Preparing for investment
So you've reached that pivotal point in your startup journey where you (and your startup) are ready for investment. By this stage, you will likely have spent a long time thinking about, perfecting, and presenting your pitch to investors.
It's natural to want to jump straight into negotiating the terms of a potential investment. However, the period between a successful pitch and finalising an investment is crucial, as investors will use this time to validate everything that you have told them by conducting 'due diligence'.
Think of due diligence like a housing inspection when purchasing a property – before you make any significant investment you would want to confirm there are no structural issues, verify ownership details and ensure that there are no hidden skeletons that could cost you down the line.
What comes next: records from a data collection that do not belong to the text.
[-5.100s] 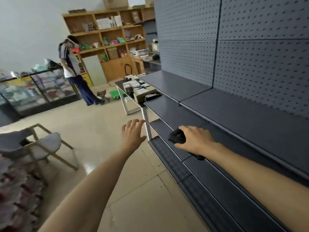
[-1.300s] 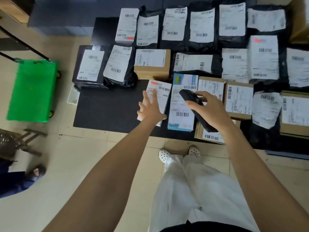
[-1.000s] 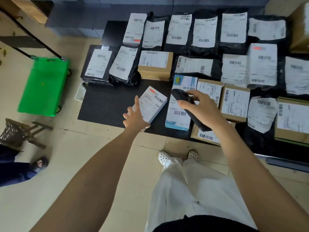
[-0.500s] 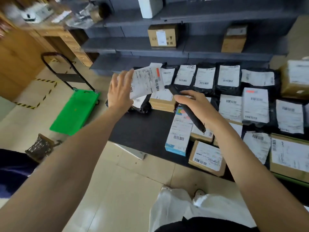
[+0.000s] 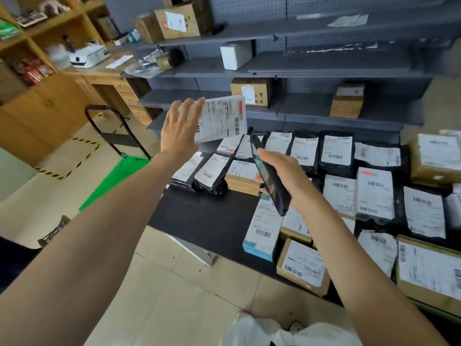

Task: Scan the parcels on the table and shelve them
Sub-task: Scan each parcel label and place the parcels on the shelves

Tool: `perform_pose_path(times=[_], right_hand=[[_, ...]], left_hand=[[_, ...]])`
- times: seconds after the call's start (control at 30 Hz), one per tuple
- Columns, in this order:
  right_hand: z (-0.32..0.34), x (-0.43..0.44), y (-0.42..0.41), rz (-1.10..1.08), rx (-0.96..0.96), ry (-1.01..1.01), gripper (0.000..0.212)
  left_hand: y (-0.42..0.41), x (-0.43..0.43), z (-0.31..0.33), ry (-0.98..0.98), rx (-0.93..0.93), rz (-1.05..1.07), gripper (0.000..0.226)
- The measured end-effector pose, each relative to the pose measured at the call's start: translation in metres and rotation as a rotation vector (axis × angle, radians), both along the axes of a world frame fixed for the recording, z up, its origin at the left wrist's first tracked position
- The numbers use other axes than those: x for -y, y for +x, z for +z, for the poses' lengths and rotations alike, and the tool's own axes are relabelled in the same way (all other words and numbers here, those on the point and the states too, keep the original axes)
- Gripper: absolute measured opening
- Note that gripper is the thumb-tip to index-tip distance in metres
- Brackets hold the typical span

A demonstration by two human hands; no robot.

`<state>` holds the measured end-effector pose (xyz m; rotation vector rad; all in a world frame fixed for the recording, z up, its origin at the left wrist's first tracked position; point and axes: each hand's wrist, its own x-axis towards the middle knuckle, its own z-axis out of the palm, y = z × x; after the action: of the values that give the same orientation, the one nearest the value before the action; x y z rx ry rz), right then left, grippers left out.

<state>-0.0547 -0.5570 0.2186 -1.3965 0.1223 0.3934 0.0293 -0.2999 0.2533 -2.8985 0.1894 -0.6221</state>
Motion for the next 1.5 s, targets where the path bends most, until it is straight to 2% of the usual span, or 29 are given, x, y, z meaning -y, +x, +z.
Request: perform_pose_path(times=[0.17, 0.27, 0.53, 0.83, 0.9, 1.0, 1.07, 1.17, 1.27, 1.37, 1.5], right_hand=[[-0.005, 0.004, -0.003, -0.002, -0.054, 0.04, 0.043], [-0.006, 0.004, -0.002, -0.017, -0.058, 0.052, 0.046], [-0.011, -0.009, -0.001, -0.016, -0.08, 0.041, 0.03], [-0.008, -0.036, 0.001, -0.039, -0.114, 0.063, 0.038], [-0.008, -0.041, -0.001, -0.073, -0.126, 0.053, 0.039], [-0.009, -0.046, -0.007, -0.196, -0.094, 0.008, 0.029], [-0.01, -0.047, -0.015, -0.299, -0.046, -0.047, 0.026], [-0.019, -0.048, -0.036, -0.474, -0.02, -0.168, 0.04], [-0.034, -0.04, -0.066, -0.56, 0.008, -0.417, 0.051], [-0.042, -0.022, -0.099, -0.616, -0.092, -0.72, 0.069], [-0.039, 0.006, -0.154, -0.746, -0.185, -0.905, 0.075]], left_hand=[[0.0, 0.001, -0.003, -0.007, 0.04, 0.011, 0.115], [0.002, 0.002, -0.003, -0.005, 0.035, 0.009, 0.114], [0.004, -0.005, -0.005, -0.027, -0.004, -0.026, 0.109], [0.019, -0.028, -0.013, -0.06, -0.024, -0.092, 0.111], [0.025, -0.033, -0.015, -0.06, -0.041, -0.12, 0.111], [0.035, -0.037, -0.022, -0.037, -0.071, -0.186, 0.109], [0.038, -0.035, -0.029, -0.03, -0.102, -0.224, 0.112], [0.04, -0.023, -0.045, -0.052, -0.209, -0.315, 0.112], [0.038, 0.002, -0.065, -0.087, -0.263, -0.406, 0.113], [0.031, 0.039, -0.083, -0.144, -0.337, -0.509, 0.11], [0.008, 0.106, -0.099, -0.16, -0.406, -0.709, 0.108]])
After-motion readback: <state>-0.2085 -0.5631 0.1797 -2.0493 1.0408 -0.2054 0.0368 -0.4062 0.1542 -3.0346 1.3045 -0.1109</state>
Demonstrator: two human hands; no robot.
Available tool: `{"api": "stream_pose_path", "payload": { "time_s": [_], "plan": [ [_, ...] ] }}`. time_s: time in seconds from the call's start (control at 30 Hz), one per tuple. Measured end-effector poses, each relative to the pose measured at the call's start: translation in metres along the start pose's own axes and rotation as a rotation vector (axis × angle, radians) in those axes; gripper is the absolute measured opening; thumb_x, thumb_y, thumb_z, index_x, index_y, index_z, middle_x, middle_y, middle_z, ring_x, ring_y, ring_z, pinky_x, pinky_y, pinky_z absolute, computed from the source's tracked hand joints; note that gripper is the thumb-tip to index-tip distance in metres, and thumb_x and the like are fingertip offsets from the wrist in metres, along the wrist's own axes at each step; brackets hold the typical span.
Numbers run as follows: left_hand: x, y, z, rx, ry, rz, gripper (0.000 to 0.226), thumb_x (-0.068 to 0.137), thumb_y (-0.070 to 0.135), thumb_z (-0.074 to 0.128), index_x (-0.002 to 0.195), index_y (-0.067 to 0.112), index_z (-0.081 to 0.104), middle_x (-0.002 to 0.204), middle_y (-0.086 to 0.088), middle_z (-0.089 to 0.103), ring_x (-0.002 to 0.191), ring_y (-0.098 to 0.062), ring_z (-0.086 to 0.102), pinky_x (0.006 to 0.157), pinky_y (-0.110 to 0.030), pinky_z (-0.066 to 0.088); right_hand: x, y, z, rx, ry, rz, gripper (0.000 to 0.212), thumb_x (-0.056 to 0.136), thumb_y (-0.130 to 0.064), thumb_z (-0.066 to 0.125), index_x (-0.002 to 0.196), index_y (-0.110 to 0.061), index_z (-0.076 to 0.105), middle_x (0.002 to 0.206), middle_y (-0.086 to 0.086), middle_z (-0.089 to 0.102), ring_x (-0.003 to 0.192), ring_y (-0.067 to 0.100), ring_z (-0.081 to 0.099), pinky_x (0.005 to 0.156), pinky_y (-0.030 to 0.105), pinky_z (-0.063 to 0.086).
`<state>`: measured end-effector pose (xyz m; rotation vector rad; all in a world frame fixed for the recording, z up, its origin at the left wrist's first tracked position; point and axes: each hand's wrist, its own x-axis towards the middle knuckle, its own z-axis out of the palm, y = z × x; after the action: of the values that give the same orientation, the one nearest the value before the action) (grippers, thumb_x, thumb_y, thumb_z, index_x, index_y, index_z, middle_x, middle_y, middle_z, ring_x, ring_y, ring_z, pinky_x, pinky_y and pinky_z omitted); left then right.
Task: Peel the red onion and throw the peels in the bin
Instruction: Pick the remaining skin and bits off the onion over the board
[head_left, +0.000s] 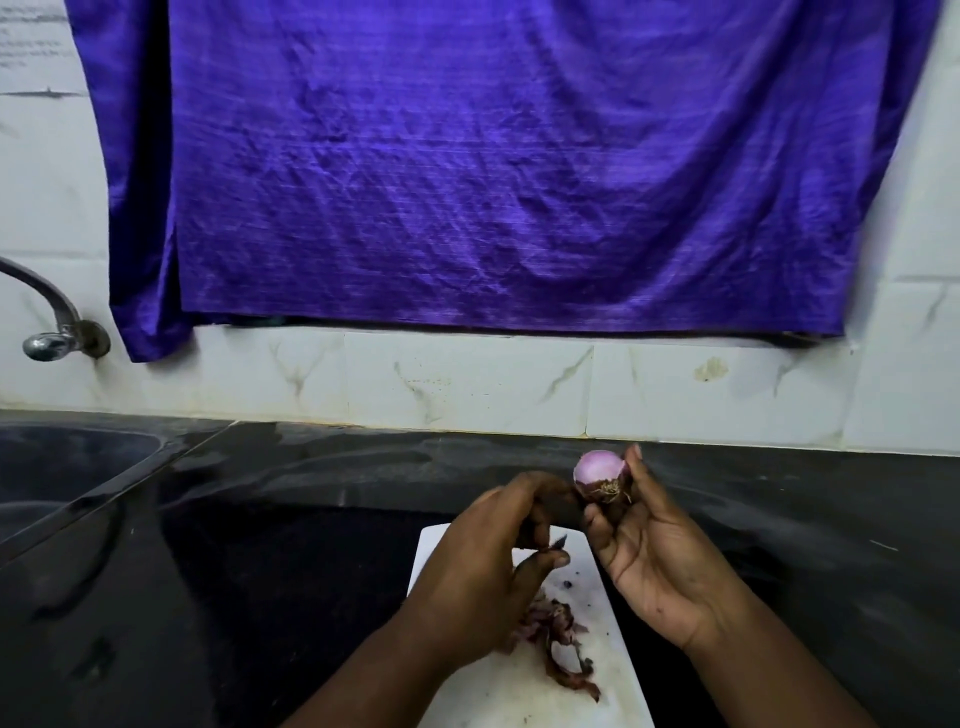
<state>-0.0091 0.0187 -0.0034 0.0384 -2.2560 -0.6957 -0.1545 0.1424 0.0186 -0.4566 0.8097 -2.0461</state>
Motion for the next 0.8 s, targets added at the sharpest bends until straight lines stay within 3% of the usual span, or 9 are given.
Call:
{"api": "stream_pose_path", "payload": {
  "time_s": [0.07,0.17,0.3,0.37,0.47,0.6,0.7,0.8],
  "plan": [
    [-0.001,-0.003,-0.003,-0.002,0.023,-0.065,0.051,0.090,0.036,0.078,0.126,0.050,0.045,0.100,0.018,0.058,0.099,-0.008,0.061,0.083,-0.017,0.054,-0.001,0.002,0.001,-0.011,-0.024,0.041,0.045,0.089,-0.043,0.064,0.108,-0.002,0.071,0.094,0.023,0.073,0.058,0.015,0.067,0.054,0.020,0.060],
    [-0.002,-0.004,-0.006,-0.002,0.089,-0.091,0.037,0.093,0.044,0.070,0.123,0.049,0.049,0.098,0.017,0.061,0.095,-0.008,0.063,0.078,-0.023,0.057,-0.001,0.007,0.002,-0.009,-0.060,0.074,0.046,0.091,-0.037,0.064,0.119,-0.001,0.070,0.104,0.023,0.071,0.063,0.017,0.068,0.058,0.022,0.061],
    [0.002,-0.001,-0.007,-0.122,0.149,-0.154,0.028,0.098,0.034,0.069,0.123,0.034,0.056,0.094,0.016,0.068,0.086,-0.005,0.069,0.068,-0.018,0.055,0.002,0.010,0.000,0.018,-0.107,0.077,0.057,0.089,-0.033,0.075,0.133,0.000,0.061,0.125,0.022,0.066,0.094,0.024,0.071,0.074,0.028,0.064],
    [0.004,0.001,-0.009,-0.212,0.191,-0.196,0.025,0.098,0.026,0.069,0.121,0.029,0.059,0.096,0.017,0.069,0.086,-0.002,0.069,0.067,-0.013,0.052,0.001,0.012,0.000,-0.036,-0.122,0.066,0.050,0.091,-0.030,0.071,0.131,-0.001,0.064,0.130,0.023,0.065,0.103,0.026,0.070,0.079,0.029,0.063],
    [0.005,0.001,-0.010,-0.266,0.227,-0.233,0.025,0.098,0.024,0.071,0.117,0.034,0.058,0.098,0.018,0.072,0.089,-0.003,0.070,0.071,-0.018,0.055,0.001,0.014,0.001,-0.127,-0.126,0.048,0.037,0.095,-0.021,0.061,0.125,-0.002,0.068,0.129,0.021,0.068,0.103,0.024,0.070,0.082,0.030,0.063],
    [0.005,-0.002,-0.008,-0.295,0.253,-0.269,0.030,0.094,0.022,0.075,0.117,0.033,0.059,0.097,0.015,0.073,0.091,-0.007,0.071,0.076,-0.028,0.061,0.001,0.016,0.003,-0.203,-0.089,0.028,0.036,0.095,-0.018,0.060,0.126,-0.001,0.065,0.126,0.021,0.070,0.101,0.024,0.073,0.079,0.031,0.063],
    [0.005,-0.002,-0.008,-0.273,0.257,-0.277,0.034,0.092,0.018,0.077,0.117,0.032,0.060,0.096,0.016,0.073,0.091,-0.006,0.072,0.077,-0.022,0.060,0.001,0.016,0.001,-0.258,-0.075,0.018,0.040,0.093,-0.019,0.062,0.128,0.001,0.061,0.127,0.021,0.070,0.114,0.031,0.069,0.088,0.037,0.062],
    [0.004,-0.001,-0.009,-0.220,0.250,-0.251,0.035,0.089,0.019,0.078,0.115,0.033,0.060,0.090,0.012,0.073,0.089,-0.005,0.071,0.071,-0.017,0.058,0.001,0.017,0.003,-0.281,-0.065,-0.005,0.040,0.090,-0.017,0.064,0.125,0.001,0.060,0.126,0.021,0.071,0.113,0.031,0.070,0.086,0.036,0.063]
  ]
}}
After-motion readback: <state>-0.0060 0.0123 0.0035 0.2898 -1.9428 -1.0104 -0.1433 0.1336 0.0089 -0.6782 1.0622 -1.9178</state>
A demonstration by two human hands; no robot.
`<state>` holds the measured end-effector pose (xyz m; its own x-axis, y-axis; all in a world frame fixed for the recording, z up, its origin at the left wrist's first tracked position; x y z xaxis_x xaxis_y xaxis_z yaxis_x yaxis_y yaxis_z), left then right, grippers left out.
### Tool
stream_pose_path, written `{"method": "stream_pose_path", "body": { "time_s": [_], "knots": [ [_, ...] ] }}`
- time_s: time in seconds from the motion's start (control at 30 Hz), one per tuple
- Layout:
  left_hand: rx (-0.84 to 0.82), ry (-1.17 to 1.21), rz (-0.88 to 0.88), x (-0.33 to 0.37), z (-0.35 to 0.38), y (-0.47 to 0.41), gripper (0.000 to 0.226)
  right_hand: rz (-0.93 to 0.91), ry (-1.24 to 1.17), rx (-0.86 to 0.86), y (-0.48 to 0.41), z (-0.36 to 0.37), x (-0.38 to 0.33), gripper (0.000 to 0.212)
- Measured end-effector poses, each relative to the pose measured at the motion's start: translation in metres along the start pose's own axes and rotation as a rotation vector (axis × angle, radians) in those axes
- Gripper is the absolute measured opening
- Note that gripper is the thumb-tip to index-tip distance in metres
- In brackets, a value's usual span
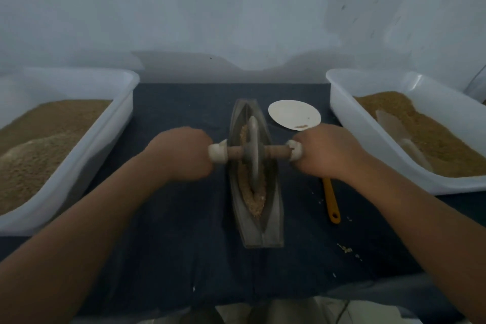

Similarly, when an investor is doing due diligence on a startup, they are looking for any red flags that could potentially jeopardise their investment.
A good investment will be beneficial for both the investor and the startup. As a result, it is also critical to conduct your own due diligence on prospective investors to confirm that they have the capacity to provide the support you need and ensure alignment of values and growth objectives for your startup.
In this Insight, we explore some of the key areas that investors will scrutinise when conducting due diligence and provide you with a roadmap to help you get your house in order from a legal perspective. We will also delve into what you should be looking for in an investor and why we recommend conducing your own due diligence before an investment.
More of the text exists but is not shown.